A blaring car horn sounded from behind the salon.
“What’s that? Who’s laying on their horn like that?” Gunnar started toward the door when Shay stopped him.
“I got it. It’s for me. I got dropped off this morning, which is why I was late. My ride is here.”
Shay opened the door to the sound of someone screaming, “Get over here now!”
Gunnar started to go out the door when Shay put her hand to his chest.
“I’m fine. I’ll see you all tomorrow, okay?” She nodded and smiled.
“If you’re so fine, why are you still wearing shades at night?” he asked her.
“Because I’m a diva, remember?” She patted her curly Afro and sauntered to the car. She got inside the passenger side.
Gunnar wished he could have seen the action inside. With the tinted windows and the driver now blaring rap music, he couldn’t see or hear anything.
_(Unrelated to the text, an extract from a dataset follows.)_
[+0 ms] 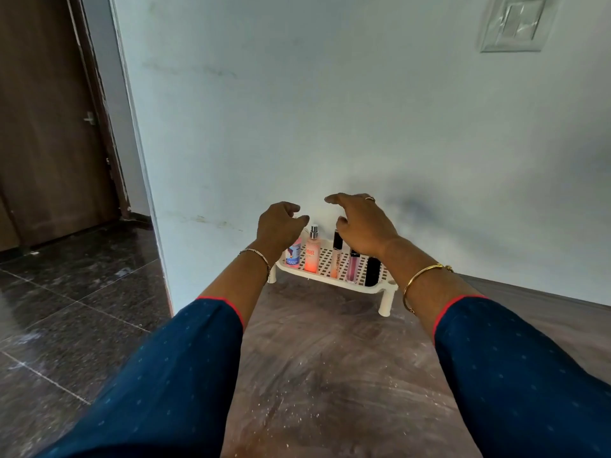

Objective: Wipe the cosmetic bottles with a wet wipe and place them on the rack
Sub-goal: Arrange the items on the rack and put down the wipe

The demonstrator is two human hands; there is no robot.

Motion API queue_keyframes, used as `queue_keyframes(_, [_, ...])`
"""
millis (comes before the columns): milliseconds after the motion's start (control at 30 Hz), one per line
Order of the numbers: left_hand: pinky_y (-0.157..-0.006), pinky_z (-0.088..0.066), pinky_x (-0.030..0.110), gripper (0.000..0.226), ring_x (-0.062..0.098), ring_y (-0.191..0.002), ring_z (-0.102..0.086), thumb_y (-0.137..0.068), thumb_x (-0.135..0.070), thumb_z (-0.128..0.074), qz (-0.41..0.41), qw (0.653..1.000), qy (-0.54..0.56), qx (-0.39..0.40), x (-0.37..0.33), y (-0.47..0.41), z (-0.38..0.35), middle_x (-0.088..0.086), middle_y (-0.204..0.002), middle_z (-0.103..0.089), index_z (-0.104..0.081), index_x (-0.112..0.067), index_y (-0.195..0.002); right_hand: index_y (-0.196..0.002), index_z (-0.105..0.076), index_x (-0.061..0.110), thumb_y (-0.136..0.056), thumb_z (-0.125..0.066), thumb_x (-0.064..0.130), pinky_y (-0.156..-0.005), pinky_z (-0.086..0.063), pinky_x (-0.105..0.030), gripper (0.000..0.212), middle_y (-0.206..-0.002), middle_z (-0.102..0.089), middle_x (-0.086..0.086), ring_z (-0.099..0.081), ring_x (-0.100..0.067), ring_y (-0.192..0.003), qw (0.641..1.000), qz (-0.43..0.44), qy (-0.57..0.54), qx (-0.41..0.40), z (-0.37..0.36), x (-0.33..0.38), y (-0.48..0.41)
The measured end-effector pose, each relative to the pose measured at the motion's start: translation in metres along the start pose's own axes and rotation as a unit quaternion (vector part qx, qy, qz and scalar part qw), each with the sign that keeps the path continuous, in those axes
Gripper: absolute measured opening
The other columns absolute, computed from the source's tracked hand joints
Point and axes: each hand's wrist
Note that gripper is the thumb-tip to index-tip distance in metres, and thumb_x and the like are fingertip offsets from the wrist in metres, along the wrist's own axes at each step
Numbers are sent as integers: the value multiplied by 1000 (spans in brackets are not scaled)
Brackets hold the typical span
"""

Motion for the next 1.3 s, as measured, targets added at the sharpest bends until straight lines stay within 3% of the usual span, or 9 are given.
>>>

The car made a U-turn in the parking lot and sped off into the street.
“See you all tomorrow.” Monica waddled past Gunnar to her car.
“Did Queen tell you about the Super Bowl party at her house?” he called after her.
“Yeah. I’ll be there. I’m bringing my nacho dip.” Monica waved as she continued on her trek to her car.
Gunnar stepped back inside. After Tillman and Tisha left, he stood there with two women who had his heart, although one looked like she wanted to crush his in her hand.
“Joining us for dinner?” Elizabeth asked Eboni.
“No. I’m going home.” Eboni put on her coat and grabbed her purse.
“Something wrong?” Gunnar asked.
“Nope. I realized I haven’t been home a lot with my own family this week and I’d like to do that.” She started to head out the door when Gunnar held her arm.
“Stop. Can we talk?”
“No, take Queen home. I’ll see you tomorrow.”